Task to complete. Output exactly the lines that run from the top of the entries to the line holding "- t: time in", including both of those lines.

Stored data:
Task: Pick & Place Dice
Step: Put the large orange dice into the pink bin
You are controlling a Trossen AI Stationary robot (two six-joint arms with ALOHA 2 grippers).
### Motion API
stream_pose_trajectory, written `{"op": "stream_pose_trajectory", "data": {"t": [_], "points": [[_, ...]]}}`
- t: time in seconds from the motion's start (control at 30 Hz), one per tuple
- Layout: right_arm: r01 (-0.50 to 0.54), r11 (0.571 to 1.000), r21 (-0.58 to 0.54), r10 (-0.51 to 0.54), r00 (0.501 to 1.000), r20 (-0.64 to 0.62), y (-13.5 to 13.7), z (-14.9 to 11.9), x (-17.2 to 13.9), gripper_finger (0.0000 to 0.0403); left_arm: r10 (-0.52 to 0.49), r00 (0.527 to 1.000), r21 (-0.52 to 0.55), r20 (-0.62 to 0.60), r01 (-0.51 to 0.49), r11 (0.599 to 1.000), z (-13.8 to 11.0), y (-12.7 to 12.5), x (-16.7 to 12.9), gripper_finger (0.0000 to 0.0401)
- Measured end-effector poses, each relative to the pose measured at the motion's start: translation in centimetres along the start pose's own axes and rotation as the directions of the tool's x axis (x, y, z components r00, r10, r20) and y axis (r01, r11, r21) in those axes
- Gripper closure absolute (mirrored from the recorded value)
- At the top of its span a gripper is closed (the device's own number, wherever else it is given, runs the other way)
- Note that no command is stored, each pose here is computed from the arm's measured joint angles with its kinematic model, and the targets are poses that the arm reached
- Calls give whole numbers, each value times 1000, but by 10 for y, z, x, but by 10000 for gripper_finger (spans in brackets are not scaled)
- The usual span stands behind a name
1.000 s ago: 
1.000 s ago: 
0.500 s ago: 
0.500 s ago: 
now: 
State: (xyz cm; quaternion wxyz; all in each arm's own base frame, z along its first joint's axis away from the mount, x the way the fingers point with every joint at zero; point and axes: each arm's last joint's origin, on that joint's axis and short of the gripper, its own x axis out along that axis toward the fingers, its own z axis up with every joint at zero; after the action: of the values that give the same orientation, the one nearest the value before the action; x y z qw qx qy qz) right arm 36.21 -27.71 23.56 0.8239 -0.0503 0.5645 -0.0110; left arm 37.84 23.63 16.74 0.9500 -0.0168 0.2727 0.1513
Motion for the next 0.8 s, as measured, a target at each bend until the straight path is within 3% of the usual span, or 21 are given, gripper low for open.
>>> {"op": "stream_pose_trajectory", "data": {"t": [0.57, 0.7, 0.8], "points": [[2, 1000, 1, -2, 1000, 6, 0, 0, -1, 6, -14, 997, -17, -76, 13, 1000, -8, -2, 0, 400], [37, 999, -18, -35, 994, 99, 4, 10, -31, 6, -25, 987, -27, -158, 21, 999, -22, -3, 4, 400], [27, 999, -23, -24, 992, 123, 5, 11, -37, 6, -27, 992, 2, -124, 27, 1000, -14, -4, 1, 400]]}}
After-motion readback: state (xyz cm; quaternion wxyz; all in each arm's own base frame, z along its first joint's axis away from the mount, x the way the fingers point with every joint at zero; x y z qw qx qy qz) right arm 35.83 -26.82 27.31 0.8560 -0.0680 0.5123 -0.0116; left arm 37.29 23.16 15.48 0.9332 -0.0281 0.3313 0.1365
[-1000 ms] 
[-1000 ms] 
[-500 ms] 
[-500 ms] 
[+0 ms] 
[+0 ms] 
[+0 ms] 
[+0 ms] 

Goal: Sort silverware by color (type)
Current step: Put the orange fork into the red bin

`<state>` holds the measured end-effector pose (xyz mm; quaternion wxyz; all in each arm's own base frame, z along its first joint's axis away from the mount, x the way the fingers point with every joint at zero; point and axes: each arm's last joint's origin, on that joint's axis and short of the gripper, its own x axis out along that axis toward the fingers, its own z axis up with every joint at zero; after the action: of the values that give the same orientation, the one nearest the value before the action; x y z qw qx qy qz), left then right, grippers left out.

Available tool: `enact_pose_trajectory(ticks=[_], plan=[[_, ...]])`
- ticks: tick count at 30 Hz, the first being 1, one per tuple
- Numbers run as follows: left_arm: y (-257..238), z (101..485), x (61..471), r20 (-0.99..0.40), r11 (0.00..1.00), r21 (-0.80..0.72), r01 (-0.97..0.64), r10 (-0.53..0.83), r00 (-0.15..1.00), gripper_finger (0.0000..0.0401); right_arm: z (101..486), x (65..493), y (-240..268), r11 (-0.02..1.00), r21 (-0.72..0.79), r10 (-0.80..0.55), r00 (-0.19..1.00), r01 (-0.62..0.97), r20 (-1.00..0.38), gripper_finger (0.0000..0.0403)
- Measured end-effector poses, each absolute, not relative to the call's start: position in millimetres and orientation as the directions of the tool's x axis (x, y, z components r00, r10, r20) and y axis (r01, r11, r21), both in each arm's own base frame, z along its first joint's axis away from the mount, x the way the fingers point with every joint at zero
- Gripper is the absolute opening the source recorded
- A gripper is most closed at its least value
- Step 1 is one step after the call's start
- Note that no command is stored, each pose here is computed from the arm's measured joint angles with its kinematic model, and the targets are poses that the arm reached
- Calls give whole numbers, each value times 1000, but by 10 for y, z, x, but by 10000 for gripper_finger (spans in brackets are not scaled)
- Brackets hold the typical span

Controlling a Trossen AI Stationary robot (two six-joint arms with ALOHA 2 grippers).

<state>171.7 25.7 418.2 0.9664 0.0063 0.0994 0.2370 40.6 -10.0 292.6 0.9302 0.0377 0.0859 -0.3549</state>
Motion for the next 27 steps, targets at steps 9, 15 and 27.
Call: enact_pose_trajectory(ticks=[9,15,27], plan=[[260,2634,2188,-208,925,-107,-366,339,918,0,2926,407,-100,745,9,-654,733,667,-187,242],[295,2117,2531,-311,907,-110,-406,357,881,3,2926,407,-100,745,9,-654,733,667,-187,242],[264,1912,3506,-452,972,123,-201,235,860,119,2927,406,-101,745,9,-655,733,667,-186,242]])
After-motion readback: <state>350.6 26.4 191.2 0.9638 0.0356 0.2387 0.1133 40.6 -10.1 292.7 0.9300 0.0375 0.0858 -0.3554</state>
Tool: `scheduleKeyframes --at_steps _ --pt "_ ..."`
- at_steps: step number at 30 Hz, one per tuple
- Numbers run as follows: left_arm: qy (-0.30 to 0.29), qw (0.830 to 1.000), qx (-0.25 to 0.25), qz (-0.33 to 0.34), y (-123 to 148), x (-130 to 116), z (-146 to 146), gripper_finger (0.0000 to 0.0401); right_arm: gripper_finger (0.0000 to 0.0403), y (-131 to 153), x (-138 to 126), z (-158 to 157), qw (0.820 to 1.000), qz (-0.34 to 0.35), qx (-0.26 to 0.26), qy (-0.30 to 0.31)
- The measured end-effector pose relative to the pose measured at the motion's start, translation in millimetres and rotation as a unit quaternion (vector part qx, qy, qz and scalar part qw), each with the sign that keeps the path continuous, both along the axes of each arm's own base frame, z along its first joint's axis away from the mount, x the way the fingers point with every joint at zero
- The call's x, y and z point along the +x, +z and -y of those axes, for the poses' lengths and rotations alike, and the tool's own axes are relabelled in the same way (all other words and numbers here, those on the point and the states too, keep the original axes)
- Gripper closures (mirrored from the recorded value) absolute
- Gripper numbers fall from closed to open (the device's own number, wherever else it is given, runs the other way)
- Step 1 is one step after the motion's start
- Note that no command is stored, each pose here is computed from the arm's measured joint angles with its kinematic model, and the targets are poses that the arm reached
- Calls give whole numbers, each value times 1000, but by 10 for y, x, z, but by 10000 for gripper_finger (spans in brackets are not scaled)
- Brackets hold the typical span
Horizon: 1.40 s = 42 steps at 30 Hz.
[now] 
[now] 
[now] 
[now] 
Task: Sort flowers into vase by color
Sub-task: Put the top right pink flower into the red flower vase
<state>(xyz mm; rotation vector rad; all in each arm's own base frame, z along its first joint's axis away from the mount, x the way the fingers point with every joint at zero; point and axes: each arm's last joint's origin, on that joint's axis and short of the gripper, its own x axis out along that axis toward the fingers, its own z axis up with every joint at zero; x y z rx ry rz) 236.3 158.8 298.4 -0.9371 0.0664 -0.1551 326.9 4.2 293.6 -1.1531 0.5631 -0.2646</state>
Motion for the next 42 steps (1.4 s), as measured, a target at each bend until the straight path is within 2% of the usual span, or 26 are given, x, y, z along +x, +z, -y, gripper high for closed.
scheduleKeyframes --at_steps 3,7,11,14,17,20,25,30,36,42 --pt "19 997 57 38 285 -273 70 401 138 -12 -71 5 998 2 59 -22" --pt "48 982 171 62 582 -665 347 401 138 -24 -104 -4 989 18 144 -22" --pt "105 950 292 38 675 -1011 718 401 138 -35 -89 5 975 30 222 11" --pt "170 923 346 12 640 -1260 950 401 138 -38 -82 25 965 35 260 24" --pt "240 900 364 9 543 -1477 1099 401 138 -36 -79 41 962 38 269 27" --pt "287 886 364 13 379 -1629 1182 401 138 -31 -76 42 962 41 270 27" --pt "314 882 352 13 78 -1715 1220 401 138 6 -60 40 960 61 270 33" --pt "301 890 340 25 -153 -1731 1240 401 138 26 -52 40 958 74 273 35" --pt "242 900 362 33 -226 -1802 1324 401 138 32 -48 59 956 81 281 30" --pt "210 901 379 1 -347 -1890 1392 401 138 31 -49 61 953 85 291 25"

Result for this task.
Task: Pick & Place Dice
Step: Put the large orange dice into the pink bin
You are controlling a Trossen AI Stationary robot (two six-joint arms with ALOHA 2 grippers).
### Motion API
stream_pose_trajectory, written `{"op": "stream_pose_trajectory", "data": {"t": [_], "points": [[_, ...]]}}`
- t: time in seconds from the motion's start (control at 30 Hz), one per tuple

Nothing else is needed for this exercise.